Geldend van 10-10-2010 t/m heden

Artikel 1

Het formulier van de eed (verklaring en belofte) die de Gevolmachtigde Minister van Aruba ingevolge artikel 9 van het Statuut voor het Koninkrijk aflegt alvorens zijn betrekking te aanvaarden, luidt als volgt:

«Ik zweer (verklaar) dat ik, om tot Gevolmachtigde Minister te worden benoemd, rechtstreeks noch middellijk, onder welke naam of welk voorwendsel ook, enige gift of gunst heb gegeven of beloofd.

Ik zweer (verklaar en beloof) dat ik, om iets in dit ambt te doen of te laten, rechtstreeks noch middellijk enig geschenk of enige belofte heb aangenomen of zal aannemen.

Ik zweer (beloof) trouw aan de Koning, aan het Statuut voor het Koninkrijk en aan de Staatsregeling van Aruba.

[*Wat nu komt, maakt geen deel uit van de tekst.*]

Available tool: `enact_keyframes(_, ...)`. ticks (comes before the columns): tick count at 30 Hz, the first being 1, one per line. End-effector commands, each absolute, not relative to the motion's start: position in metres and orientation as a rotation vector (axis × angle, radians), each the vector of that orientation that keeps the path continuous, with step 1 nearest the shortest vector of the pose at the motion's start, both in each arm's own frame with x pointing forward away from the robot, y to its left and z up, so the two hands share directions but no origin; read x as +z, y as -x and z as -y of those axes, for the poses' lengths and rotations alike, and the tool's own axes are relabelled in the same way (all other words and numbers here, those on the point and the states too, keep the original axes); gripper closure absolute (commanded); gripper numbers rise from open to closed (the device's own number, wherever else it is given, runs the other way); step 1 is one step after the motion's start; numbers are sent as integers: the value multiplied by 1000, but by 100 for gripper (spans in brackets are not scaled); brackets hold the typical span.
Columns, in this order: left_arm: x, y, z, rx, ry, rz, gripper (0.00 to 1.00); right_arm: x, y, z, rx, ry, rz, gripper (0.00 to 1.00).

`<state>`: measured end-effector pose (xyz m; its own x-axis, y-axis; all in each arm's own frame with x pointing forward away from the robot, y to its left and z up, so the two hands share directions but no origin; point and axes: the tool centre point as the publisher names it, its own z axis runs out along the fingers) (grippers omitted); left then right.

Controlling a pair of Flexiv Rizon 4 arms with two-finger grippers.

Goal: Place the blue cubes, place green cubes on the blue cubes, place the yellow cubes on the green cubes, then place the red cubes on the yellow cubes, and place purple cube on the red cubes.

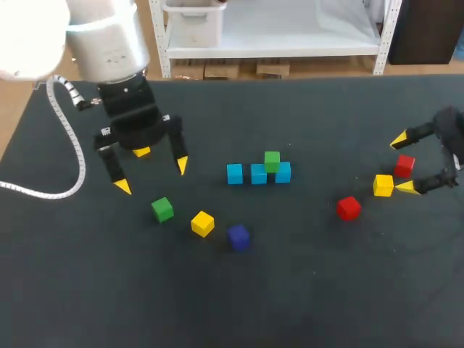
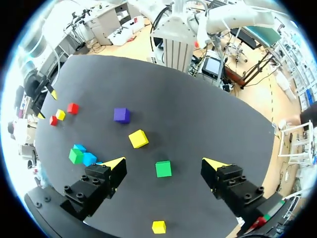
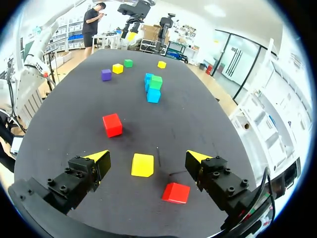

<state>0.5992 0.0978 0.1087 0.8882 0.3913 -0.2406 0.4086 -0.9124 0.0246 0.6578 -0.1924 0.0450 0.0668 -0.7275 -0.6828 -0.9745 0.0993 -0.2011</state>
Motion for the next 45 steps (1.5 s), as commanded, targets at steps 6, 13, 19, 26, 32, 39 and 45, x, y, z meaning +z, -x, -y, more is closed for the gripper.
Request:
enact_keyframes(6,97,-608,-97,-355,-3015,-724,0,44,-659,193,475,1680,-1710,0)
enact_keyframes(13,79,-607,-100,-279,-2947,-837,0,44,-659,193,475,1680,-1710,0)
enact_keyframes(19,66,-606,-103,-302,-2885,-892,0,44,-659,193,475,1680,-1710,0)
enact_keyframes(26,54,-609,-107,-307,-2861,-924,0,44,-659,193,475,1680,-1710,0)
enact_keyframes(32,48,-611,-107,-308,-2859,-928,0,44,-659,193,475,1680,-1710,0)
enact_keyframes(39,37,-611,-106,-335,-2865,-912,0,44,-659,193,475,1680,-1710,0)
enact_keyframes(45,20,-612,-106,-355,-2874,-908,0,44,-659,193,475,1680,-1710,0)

Ik zweer (beloof) dat ik de plichten die mijn ambt mij oplegt, getrouw zal vervullen.

Zo waarlijk helpe mij God Almachtig! (Dat verklaar en beloof ik!)»

Artikel 2

Het formulier van de eed (verklaring en belofte), die de Gevolmachtigde Minister van Curaçao ingevolge artikel 9 van het Statuut voor het Koninkrijk aflegt alvorens zijn betrekking te aanvaarden, luidt als volgt:

«Ik zweer (verklaar) dat ik, om tot Gevolmachtigde Minister te worden benoemd, rechtstreeks noch middellijk, onder welke naam of welk voorwendsel ook, enige gift of gunst heb gegeven of beloofd.

Ik zweer (verklaar en beloof) dat ik, om iets in dit ambt te doen of te laten, rechtstreeks noch middellijk enig geschenk of enige belofte heb aangenomen of zal aannemen.

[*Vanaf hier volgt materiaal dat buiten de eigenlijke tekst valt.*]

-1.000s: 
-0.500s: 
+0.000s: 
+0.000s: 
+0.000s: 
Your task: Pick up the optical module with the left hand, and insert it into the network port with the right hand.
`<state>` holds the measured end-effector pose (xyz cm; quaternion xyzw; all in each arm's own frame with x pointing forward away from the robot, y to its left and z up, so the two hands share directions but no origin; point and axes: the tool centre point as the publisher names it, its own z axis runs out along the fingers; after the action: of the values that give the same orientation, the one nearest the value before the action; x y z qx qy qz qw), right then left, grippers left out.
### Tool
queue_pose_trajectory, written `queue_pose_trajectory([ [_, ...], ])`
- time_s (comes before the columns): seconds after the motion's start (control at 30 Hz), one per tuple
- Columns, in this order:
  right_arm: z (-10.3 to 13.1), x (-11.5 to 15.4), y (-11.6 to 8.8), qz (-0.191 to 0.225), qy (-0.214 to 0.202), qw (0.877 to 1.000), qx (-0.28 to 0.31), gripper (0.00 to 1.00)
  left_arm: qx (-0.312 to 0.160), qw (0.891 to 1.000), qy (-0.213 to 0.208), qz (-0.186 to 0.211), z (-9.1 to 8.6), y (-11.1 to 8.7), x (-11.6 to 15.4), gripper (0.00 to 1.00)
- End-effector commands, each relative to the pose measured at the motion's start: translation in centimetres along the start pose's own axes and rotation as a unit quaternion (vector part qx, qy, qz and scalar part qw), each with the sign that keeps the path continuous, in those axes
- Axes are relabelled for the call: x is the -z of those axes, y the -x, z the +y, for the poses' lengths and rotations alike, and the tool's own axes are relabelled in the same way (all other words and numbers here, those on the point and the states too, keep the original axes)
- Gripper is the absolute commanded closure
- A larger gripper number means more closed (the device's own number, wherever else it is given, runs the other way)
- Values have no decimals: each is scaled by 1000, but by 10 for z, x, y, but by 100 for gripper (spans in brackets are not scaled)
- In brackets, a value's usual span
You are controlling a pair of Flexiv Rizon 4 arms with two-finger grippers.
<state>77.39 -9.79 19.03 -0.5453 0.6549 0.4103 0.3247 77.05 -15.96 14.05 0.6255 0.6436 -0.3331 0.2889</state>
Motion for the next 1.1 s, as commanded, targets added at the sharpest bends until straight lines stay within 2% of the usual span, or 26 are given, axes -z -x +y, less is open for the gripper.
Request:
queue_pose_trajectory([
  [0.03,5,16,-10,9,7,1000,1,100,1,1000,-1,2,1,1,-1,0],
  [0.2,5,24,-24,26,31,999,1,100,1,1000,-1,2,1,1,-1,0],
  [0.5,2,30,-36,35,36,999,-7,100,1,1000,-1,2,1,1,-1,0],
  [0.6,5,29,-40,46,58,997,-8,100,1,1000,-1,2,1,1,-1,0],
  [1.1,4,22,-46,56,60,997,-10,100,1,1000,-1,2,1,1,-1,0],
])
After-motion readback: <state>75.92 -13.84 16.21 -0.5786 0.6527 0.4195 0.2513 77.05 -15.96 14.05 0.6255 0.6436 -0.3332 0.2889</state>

Ik zweer (beloof) trouw aan de Koning, aan het Statuut voor het Koninkrijk en aan de Staatsregeling van Curaçao.

Ik zweer (beloof) dat ik de plichten die mijn ambt mij oplegt, getrouw zal vervullen.

Zo waarlijk helpe mij God Almachtig! (Dat verklaar en beloof ik!)»

Artikel 3

Het formulier van de eed (verklaring en belofte), die de Gevolmachtigde Minister van Sint Maarten ingevolge artikel 9 van het Statuut voor het Koninkrijk aflegt alvorens zijn betrekking te aanvaarden, luidt als volgt:

«Ik zweer (verklaar) dat ik, om tot Gevolmachtigde Minister te worden benoemd, rechtstreeks noch middellijk, onder welke naam of welk voorwendsel ook, enige gift of gunst heb gegeven of beloofd.

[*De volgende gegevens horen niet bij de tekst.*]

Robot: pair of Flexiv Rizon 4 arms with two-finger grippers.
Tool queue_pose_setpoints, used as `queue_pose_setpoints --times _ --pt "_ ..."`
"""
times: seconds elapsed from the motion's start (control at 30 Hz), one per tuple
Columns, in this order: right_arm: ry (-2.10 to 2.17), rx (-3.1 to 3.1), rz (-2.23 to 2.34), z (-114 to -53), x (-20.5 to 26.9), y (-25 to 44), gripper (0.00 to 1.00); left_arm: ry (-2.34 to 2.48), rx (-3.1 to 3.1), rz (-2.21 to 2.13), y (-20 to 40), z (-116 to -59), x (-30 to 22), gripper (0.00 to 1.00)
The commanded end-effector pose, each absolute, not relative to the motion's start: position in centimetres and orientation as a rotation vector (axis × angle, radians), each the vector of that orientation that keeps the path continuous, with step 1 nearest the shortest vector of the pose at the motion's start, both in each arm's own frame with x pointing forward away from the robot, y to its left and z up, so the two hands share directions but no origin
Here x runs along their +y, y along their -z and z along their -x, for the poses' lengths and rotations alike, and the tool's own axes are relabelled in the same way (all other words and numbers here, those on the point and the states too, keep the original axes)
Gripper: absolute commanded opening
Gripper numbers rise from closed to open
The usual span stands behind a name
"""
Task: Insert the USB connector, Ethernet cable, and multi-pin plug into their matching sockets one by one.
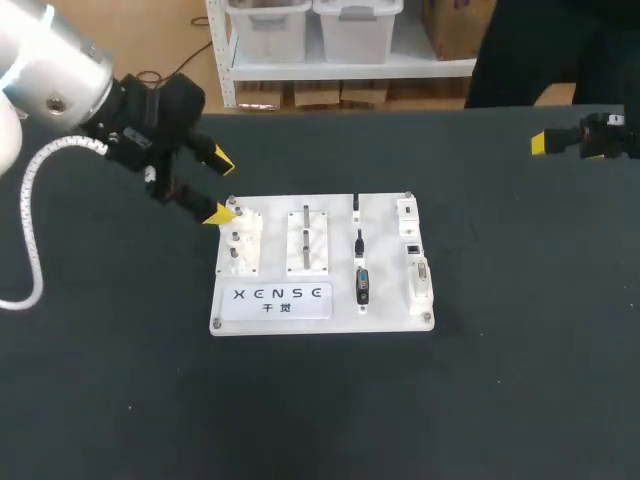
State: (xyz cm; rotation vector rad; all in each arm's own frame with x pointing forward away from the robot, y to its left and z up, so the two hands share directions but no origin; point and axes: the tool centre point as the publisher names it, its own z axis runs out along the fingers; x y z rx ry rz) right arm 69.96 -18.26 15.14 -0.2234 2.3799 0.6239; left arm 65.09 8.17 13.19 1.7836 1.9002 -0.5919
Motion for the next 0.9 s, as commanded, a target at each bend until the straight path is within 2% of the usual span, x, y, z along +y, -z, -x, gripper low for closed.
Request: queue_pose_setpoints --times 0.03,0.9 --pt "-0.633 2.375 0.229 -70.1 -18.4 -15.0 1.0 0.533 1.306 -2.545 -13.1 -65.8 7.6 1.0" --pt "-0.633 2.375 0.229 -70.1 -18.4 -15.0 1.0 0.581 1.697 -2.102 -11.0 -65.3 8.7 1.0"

Ik zweer (verklaar en beloof) dat ik, om iets in dit ambt te doen of te laten, rechtstreeks noch middellijk enig geschenk of enige belofte heb aangenomen of zal aannemen.

Ik zweer (beloof) trouw aan de Koning, aan het Statuut voor het Koninkrijk en aan de Staatsregeling van Sint Maarten.

Ik zweer (beloof) dat ik de plichten die mijn ambt mij oplegt, getrouw zal vervullen.

Zo waarlijk helpe mij God Almachtig! (Dat verklaar en beloof ik!)»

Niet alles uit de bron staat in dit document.